Cette nouvelle réglementation étendrait les restrictions annoncées plus tôt ce mois-ci par le président américain Donald Trump, qui a affirmé que cette politique était une mesure essentielle pour renforcer la sécurité nationale et éviter les menaces potentielles contre les Américains.
Une nouvelle prolongation de l'interdiction d'entrée sur le territoire américain pourrait avoir des répercussions sur une partie importante du continent africain, notamment sur les pays qui entretiennent des relations diplomatiques et économiques de longue date avec les États-Unis. Les pays d'Afrique de l'Ouest mentionnés dans le projet de loi comprennent le Bénin, le Burkina Faso, le Cap-Vert, la Gambie, le Ghana, la Côte d'Ivoire, le Libéria, le Niger, le Nigéria et le Sénégal.
La liste comprend les pays d'Afrique centrale, le Cameroun, le Gabon, l'Angola et la République démocratique du Congo, qui seraient inclus, ainsi que la nation insulaire de Sao Tomé-et-Principe.
En outre, les pays d'Afrique de l'Est que sont Djibouti, l'Éthiopie, le Soudan du Sud, la Tanzanie et l'Ouganda figurent sur cette liste, ainsi que le Malawi, la Zambie et le Zimbabwe en Afrique australe. La Mauritanie, en Afrique du Nord-Ouest, et l'Égypte, allié majeur des États-Unis en Afrique du Nord, seraient également mentionnées.
Les pays non africains visés par des restrictions d'entrée aux États-Unis seraient Antigua-et-Barbuda, le Bhoutan, le Cambodge, la Dominique, le Kirghizistan, Saint-Kitts-et-Nevis, Sainte-Lucie, la Syrie, les Tonga, Tuvalu et Vanuatu.
La proposition de prolongation expose de multiples justifications à l'interdiction d'entrée aux États-Unis. Certains pays seraient dépourvus d'« autorité gouvernementale centrale compétente ou coopérative, capable de délivrer des documents d'identité ou autres documents civils fiables », tandis que d'autres seraient confrontés à une « fraude gouvernementale massive ». Elle affirme également que de nombreux pays comptent un nombre important de citoyens ayant dépassé la durée de validité de leur visa aux États-Unis.
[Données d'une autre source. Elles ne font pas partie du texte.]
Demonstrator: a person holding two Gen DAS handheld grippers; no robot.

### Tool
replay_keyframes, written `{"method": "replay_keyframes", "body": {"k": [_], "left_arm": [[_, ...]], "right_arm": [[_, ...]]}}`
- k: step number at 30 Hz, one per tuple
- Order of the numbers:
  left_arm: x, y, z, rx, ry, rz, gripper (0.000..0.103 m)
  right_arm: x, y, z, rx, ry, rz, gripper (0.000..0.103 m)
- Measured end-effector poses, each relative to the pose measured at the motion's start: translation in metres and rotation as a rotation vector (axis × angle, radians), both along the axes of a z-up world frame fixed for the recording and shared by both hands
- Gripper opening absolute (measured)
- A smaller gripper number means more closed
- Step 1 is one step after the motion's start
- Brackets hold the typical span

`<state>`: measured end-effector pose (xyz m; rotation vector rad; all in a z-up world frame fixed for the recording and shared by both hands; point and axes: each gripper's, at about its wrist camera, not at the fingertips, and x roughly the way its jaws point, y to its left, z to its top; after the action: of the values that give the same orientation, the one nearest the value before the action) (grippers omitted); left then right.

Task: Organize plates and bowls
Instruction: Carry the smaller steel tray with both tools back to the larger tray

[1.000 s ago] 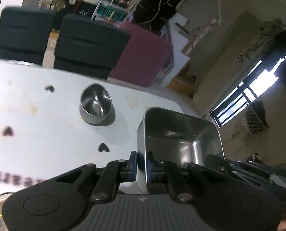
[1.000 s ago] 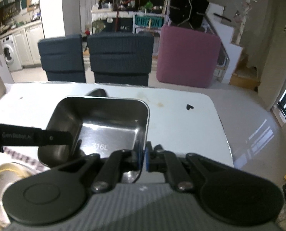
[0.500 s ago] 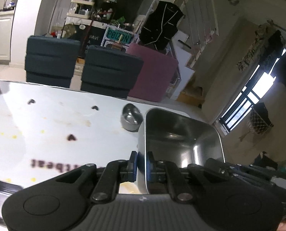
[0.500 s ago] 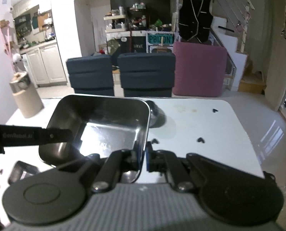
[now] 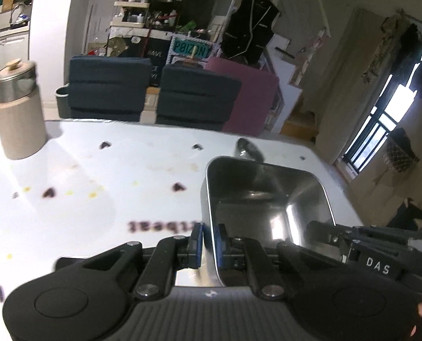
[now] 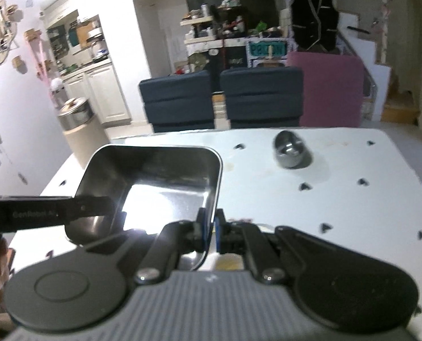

Selon les informations, le mémorandum, signé par le secrétaire d'État Marco Rubio et envoyé samedi aux diplomates américains en contact avec les pays respectifs, indiquait que les gouvernements des pays spécifiés disposaient d'un délai de 60 jours pour se conformer aux nouveaux critères et exigences fixés par le Département d'État américain.
Le 4 juin, le président Trump avait signé un décret interdisant l'entrée aux États-Unis aux ressortissants de douze pays. Il avait invoqué le terrorisme, le manque de coopération en matière de sécurité, les dépassements de visa et la réticence de certains gouvernements à accueillir leurs ressortissants expulsés pour justifier ces restrictions.
En réponse, le Tchad, qui était l'un des pays africains soumis à l'interdiction d'entrée des États-Unis, a suspendu la délivrance de visas aux citoyens américains, tandis que certains pays voisins ont exprimé leur intention d'engager un dialogue avec Washington pour résoudre les problèmes présentés.